Work item: The listing below is to be copied exactly, with pictures excluded.

Data:
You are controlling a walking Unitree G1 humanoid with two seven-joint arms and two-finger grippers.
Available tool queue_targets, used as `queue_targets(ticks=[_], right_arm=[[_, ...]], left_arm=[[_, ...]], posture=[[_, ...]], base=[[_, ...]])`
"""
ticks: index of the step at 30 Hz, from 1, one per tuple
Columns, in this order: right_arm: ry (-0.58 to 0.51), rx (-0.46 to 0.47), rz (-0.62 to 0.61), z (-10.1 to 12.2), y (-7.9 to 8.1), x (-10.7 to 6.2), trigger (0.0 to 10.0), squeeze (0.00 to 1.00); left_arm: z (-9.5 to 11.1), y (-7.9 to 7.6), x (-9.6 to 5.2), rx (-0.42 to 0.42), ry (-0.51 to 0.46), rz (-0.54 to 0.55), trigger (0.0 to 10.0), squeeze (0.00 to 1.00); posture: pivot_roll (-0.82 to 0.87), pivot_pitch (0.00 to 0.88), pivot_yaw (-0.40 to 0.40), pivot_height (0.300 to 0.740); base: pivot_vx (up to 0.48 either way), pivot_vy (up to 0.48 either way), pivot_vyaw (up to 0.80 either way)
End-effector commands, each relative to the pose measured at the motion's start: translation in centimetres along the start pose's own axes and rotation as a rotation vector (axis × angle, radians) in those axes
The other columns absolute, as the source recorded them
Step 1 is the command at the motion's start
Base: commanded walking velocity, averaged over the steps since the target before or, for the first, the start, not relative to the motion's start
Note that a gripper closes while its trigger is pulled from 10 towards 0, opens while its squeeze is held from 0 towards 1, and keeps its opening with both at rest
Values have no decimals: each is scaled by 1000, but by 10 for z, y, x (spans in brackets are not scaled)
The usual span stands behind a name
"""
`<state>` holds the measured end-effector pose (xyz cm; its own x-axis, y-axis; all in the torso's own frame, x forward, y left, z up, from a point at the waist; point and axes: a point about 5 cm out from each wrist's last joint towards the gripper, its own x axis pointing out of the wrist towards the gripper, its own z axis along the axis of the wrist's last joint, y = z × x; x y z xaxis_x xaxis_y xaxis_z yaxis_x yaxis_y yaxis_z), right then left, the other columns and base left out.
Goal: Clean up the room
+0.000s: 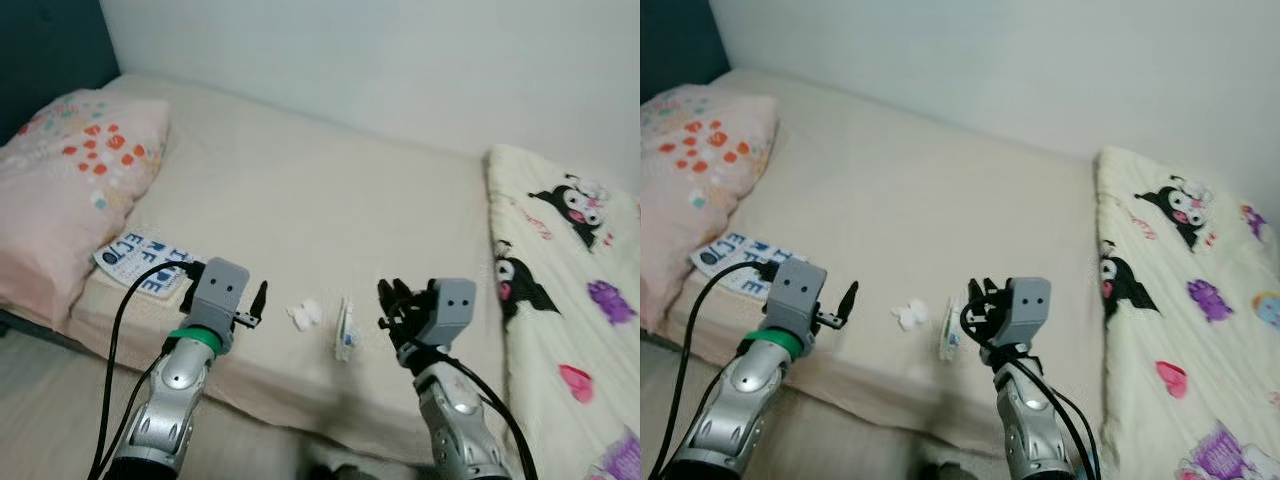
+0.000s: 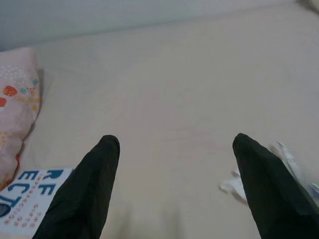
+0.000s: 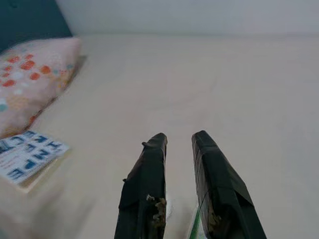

Result of this task:
You are controlling a walking Unitree G1 humanoid with two seven-joint arms and two-finger grippers.
Available tool queue_targets, used as `queue_targets(ticks=[_], right_arm=[[_, ...]], left_arm=[[_, ...]], posture=[[_, ...]], base=[[_, ...]])`
"""
ticks: index of the step at 30 Hz, from 1, one per tuple
Columns, in this order: right_arm: ry (-0.58 to 0.51), rx (-0.46 to 0.47), rz (-0.62 to 0.61), z (-10.1 to 12.2), y (-7.9 to 8.1), x (-10.7 to 6.2), trigger (0.0 to 10.0), squeeze (0.00 to 1.00); left_arm: z (-9.5 to 11.1), y (-7.9 to 7.6), x (-9.6 to 5.2), rx (-0.42 to 0.42), ry (-0.51 to 0.46), rz (-0.54 to 0.55), trigger (0.0 to 10.0), squeeze (0.00 to 1.00); posture: pivot_roll (-0.82 to 0.87), pivot_pitch (0.00 to 0.88), pivot_yaw (-0.40 to 0.40), pivot_height (0.300 to 0.740); base: pivot_vx (up to 0.48 either way), pivot_vy (up to 0.48 either way), pivot_vyaw (up to 0.80 either way)
End-effector commands, each relative to the pose measured at the motion's start: translation in centimetres along the start pose's own axes and rotation as a rotation vector (axis × angle, radians) in those axes
The other columns absolute, as the source recorded them
Step 1 is the command at the motion's start
Base: commanded walking velocity, averaged over the steps since the target before or, for the first, the start, not relative to the motion's start
Note that a gripper closes while its trigger is pulled from 10 towards 0, opens while its squeeze is held from 0 towards 1, and keeps its opening with both at rest
Values have no decimals: each is scaled by 1000, but by 10 for z, y, x (spans in brackets are not scaled)
The usual span stands behind a name
"""
`<state>` holds the measured end-effector pose (xyz cm; its own x-axis, y-axis; all in the torso's own frame, x forward, y left, z up, from a point at the waist; point and axes: a point about 5 cm out from each wrist's last joint towards the gripper, its own x axis pointing out of the wrist towards the gripper, its own z axis along the axis of the wrist's last joint, y = z × x; x y z xaxis_x xaxis_y xaxis_z yaxis_x yaxis_y yaxis_z), right then left, the other columns and base left out.
Goal: Clean up the room
+0.000s: 
+0.000s: 
+0.000s: 

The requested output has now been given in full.